▶ **Work task**: Search the data for the word "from". Reproduce every line where it is found.

▶ **Data under study**:
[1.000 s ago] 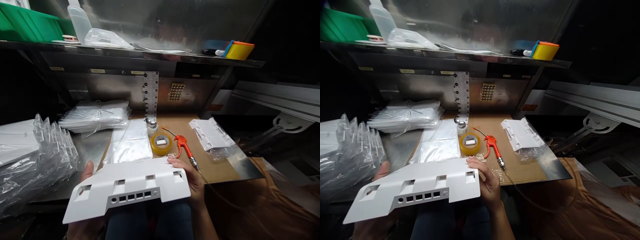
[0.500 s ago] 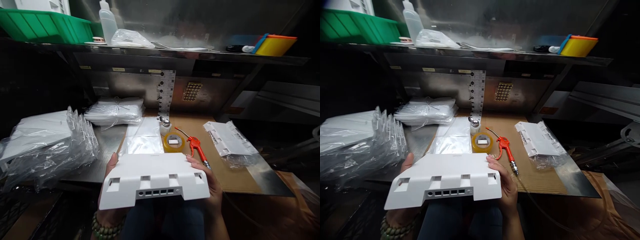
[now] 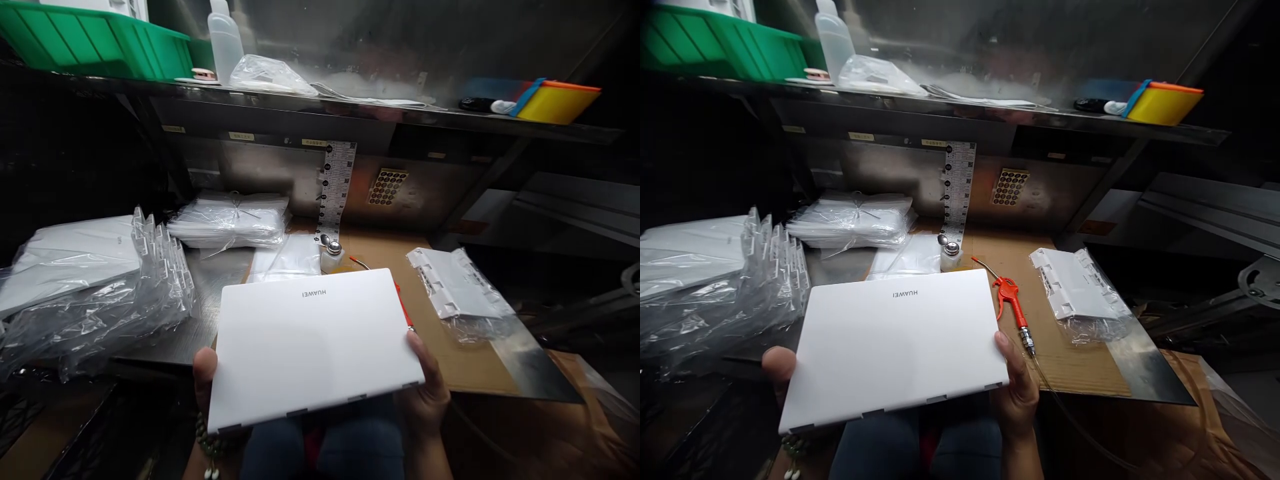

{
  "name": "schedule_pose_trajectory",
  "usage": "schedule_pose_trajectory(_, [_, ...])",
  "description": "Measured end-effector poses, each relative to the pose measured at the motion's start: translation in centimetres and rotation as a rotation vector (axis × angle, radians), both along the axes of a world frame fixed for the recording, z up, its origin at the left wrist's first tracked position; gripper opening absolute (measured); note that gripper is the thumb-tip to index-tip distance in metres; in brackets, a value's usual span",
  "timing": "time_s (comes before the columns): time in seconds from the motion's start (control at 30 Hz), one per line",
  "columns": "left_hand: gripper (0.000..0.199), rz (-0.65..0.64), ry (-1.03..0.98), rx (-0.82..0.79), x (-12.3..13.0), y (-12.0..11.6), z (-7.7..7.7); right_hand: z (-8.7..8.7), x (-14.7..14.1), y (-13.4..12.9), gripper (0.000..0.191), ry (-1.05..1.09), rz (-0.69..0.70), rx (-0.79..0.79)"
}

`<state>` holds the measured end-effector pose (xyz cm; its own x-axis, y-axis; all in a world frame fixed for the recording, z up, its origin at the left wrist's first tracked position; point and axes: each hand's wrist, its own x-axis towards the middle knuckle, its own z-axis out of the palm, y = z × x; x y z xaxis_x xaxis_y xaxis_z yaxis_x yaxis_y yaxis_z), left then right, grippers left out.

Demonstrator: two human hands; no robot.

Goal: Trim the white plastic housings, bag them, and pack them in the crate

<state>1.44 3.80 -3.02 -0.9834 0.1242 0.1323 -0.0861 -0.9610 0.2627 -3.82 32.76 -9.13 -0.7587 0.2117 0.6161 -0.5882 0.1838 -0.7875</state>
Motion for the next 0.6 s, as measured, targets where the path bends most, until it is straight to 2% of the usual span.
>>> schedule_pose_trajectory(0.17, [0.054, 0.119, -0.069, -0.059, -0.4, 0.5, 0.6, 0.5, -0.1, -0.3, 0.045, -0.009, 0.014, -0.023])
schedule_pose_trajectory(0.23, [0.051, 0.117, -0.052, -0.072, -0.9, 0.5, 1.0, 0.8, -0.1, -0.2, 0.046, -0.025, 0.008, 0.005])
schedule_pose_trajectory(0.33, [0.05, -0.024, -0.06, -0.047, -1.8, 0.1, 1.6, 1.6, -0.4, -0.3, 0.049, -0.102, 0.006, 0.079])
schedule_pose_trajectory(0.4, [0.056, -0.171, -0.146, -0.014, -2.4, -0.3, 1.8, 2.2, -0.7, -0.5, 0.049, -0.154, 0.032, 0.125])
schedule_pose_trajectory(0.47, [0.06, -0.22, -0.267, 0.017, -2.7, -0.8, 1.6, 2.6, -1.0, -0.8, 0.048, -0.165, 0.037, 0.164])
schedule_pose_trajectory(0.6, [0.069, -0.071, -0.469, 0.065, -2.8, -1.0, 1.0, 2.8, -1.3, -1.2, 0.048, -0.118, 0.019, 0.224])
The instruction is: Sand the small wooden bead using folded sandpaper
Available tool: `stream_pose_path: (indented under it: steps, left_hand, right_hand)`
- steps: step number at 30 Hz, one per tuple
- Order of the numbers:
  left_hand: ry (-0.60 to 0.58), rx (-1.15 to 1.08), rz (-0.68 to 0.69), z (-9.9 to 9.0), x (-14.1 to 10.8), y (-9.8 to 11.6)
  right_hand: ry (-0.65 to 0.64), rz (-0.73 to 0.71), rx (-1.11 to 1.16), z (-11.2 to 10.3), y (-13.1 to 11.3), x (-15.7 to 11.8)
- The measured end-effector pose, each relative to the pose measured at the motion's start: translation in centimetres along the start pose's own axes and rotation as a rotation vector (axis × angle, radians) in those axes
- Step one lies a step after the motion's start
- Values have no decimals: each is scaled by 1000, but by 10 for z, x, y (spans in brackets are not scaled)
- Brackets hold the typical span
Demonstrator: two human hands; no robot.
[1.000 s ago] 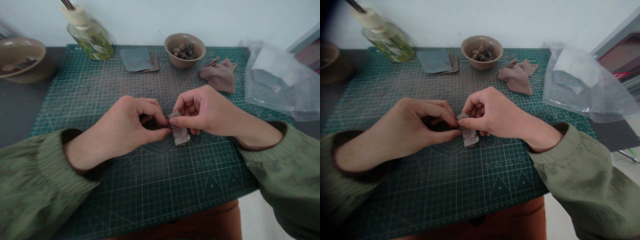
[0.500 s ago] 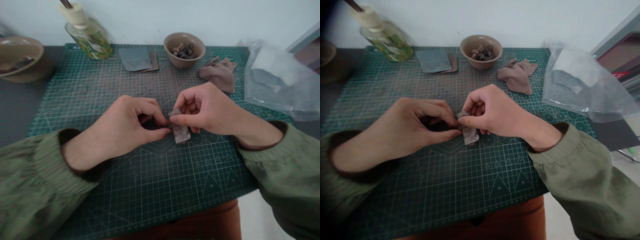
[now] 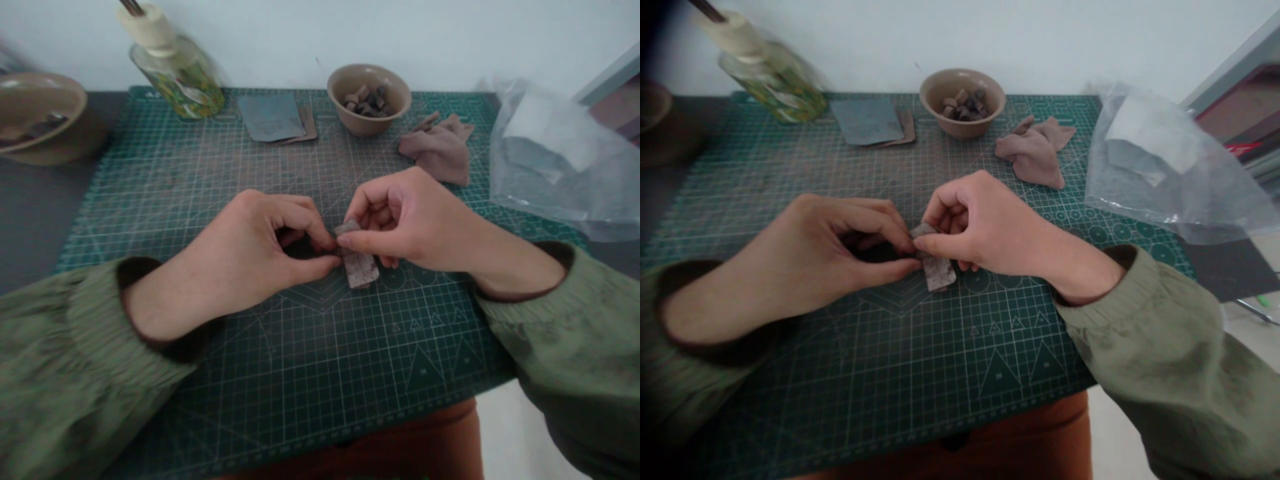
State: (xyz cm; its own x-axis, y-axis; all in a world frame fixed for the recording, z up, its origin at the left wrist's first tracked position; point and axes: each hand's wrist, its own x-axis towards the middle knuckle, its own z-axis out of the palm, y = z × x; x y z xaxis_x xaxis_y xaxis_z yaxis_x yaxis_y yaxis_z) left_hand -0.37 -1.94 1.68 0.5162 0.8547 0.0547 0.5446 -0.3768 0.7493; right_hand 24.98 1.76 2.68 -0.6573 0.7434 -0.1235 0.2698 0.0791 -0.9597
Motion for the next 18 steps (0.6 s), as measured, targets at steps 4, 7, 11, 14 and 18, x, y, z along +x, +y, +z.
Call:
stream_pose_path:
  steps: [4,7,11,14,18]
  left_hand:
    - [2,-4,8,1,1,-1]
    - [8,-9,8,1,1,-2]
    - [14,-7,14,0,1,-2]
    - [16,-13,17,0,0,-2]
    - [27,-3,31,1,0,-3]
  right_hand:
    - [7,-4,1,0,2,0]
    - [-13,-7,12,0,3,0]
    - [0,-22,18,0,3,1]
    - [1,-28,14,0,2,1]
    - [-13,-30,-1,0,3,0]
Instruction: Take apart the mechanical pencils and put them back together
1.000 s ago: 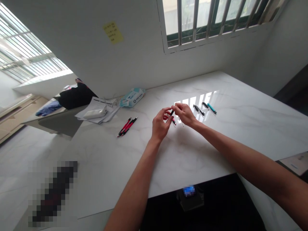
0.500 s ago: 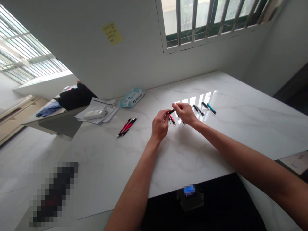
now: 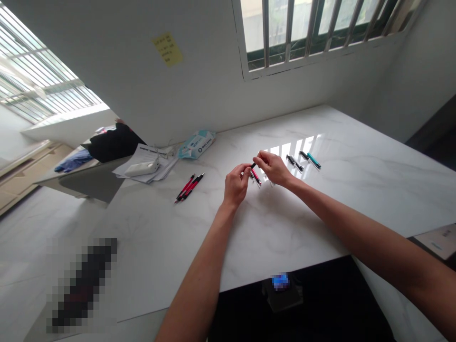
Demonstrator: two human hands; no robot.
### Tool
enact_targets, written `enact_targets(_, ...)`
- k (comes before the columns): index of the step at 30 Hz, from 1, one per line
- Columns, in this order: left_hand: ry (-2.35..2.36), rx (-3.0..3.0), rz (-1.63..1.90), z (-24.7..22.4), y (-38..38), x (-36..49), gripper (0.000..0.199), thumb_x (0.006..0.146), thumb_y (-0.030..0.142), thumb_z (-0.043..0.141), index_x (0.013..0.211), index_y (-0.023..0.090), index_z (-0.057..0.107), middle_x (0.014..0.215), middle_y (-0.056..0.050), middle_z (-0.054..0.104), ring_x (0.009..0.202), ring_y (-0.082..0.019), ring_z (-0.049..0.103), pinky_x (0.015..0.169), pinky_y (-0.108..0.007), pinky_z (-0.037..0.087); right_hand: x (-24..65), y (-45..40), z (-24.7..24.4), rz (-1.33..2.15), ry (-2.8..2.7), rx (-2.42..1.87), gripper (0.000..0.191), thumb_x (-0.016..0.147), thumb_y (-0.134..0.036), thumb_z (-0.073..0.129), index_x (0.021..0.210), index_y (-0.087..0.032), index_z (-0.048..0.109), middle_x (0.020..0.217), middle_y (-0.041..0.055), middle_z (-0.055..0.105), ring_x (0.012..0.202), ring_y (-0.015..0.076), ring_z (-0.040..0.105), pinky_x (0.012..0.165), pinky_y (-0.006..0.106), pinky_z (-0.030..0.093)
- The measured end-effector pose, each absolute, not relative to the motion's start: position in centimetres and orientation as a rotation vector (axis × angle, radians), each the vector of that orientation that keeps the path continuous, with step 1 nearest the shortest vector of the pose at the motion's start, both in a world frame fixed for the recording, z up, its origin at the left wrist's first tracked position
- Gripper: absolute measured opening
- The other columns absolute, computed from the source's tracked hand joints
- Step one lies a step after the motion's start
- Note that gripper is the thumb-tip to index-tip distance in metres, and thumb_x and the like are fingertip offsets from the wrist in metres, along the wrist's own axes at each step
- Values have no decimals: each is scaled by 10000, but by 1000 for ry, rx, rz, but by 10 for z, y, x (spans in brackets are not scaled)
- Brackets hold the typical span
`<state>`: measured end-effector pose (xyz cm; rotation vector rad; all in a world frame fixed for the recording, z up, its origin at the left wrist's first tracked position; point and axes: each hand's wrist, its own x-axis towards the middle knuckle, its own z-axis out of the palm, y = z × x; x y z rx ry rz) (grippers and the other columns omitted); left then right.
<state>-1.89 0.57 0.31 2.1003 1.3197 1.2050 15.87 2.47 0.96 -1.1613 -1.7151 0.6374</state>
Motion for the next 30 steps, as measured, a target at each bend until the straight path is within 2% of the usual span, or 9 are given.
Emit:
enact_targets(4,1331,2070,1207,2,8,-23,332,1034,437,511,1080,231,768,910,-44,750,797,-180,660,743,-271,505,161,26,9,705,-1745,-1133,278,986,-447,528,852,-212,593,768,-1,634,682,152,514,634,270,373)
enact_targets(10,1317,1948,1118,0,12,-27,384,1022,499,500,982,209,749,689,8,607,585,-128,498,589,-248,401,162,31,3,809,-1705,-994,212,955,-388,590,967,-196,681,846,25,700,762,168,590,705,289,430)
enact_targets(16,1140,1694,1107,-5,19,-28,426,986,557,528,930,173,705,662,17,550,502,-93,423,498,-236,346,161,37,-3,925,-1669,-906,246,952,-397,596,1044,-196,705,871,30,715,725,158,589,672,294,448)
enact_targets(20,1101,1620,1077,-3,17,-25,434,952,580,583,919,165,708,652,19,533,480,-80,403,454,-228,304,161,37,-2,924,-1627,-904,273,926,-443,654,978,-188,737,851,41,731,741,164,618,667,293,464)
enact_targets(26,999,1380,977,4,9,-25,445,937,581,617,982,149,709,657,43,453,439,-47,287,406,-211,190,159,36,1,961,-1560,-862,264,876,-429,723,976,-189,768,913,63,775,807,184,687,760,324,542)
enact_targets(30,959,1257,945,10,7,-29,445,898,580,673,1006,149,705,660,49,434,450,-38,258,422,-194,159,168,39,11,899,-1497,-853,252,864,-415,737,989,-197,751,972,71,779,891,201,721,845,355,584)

▶ **Response below**:
  "timing": "time_s (comes before the columns): time in seconds from the motion's start (control at 30 Hz), one per line",
- k (comes before the columns): index of the step at 30 Hz, from 1, one per line
- The other columns absolute, computed from the source's tracked hand joints
- Note that gripper is the thumb-tip to index-tip distance in metres, and thumb_x and the like are fingertip offsets from the wrist in metres, along the wrist's own axes at each step

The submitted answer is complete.